Que Senhora tão bonita”, escrito e musicado para esta
Peregrinação, foi cantado por trinta coros infantis, de colégios católicos
e paroquiais de todo o país, que juntaram as suas vozes às da Schola Cantorum Pastorinhos de Fátima.
***
Na Missa, no
Recinto de Oração, que precedeu a celebração na Capelinha, o reitor do
Santuário lembrou as inúmeras crianças que neste dia “marcavam a paisagem
deste Santuário, mas devido à pandemia ainda não puderam vir este ano”. E,
logo no início da celebração, pediu:
“Rezemos para que possamos retomar a
normalidade aqui em Fátima”.
Na oração
dos fiéis, houve uma prece especial por “todas as crianças, para que, como os
Santos Francisco e Jacinta Marto e a serva de Deus Irmã Lúcia, tenham um
coração disponível para se oferecerem a Deus, cresçam na esperança e na alegria
e na vontade de a levarem aos outros”.
E, à homilia, o Padre Carlos Cabecinhas, referiu que “celebrar os Anjos é celebrar a Providência de Deus, que nunca
nos abandona”, pois “eles exortam-nos, como o Anjo da Paz exortou os Pastorinhos,
à confiança e a vencer o medo”. E prosseguiu em tom crítico:
“Nas nossas sociedades vive-se como
se Deus não existisse; vive-se sem contar com Deus, sem contar com a sua
vontade para configurar as nossas opções.

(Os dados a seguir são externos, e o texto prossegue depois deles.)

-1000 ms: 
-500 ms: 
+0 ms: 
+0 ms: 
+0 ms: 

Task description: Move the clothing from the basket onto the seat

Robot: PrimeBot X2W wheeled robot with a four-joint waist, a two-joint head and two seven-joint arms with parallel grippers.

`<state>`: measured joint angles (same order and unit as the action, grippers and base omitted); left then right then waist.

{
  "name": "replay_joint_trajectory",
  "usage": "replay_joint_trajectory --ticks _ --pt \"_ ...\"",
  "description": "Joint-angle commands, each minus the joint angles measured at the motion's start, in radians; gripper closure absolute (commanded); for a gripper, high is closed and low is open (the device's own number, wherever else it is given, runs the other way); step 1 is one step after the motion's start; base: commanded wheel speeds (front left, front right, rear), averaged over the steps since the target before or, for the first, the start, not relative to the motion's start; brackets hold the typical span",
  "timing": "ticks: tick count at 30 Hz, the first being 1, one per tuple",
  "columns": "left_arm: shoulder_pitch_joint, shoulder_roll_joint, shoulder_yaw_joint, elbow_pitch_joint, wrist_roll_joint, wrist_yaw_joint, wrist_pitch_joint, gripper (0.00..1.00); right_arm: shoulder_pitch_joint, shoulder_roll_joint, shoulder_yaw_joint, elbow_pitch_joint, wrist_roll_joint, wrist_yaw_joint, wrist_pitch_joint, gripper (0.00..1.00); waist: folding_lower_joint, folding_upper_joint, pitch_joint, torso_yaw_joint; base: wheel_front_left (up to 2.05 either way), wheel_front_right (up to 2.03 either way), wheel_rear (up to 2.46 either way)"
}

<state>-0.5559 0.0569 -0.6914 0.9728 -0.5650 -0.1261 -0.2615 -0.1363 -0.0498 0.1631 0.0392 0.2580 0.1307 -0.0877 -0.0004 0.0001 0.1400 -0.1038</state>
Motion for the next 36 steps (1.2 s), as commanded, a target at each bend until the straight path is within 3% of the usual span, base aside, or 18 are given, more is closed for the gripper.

É para o primado de Deus que o Anjo
nos alerta, como alertou os Pastorinhos, que souberam acolher a sua mensagem e,
hoje, ensinam-nos a dar essa centralidade na nossa vida através do seu exemplo.”
E concluiu
com uma referência ao país territorial e ao país da diáspora dizendo:
“Queremos pedir a sua proteção para
nós e para o país e também para todas as comunidades portuguesas espalhadas
pelo Mundo”.
***
E lá vai
Fátima em sintonia com Deus, a Virgem, o Anjo e o mundo!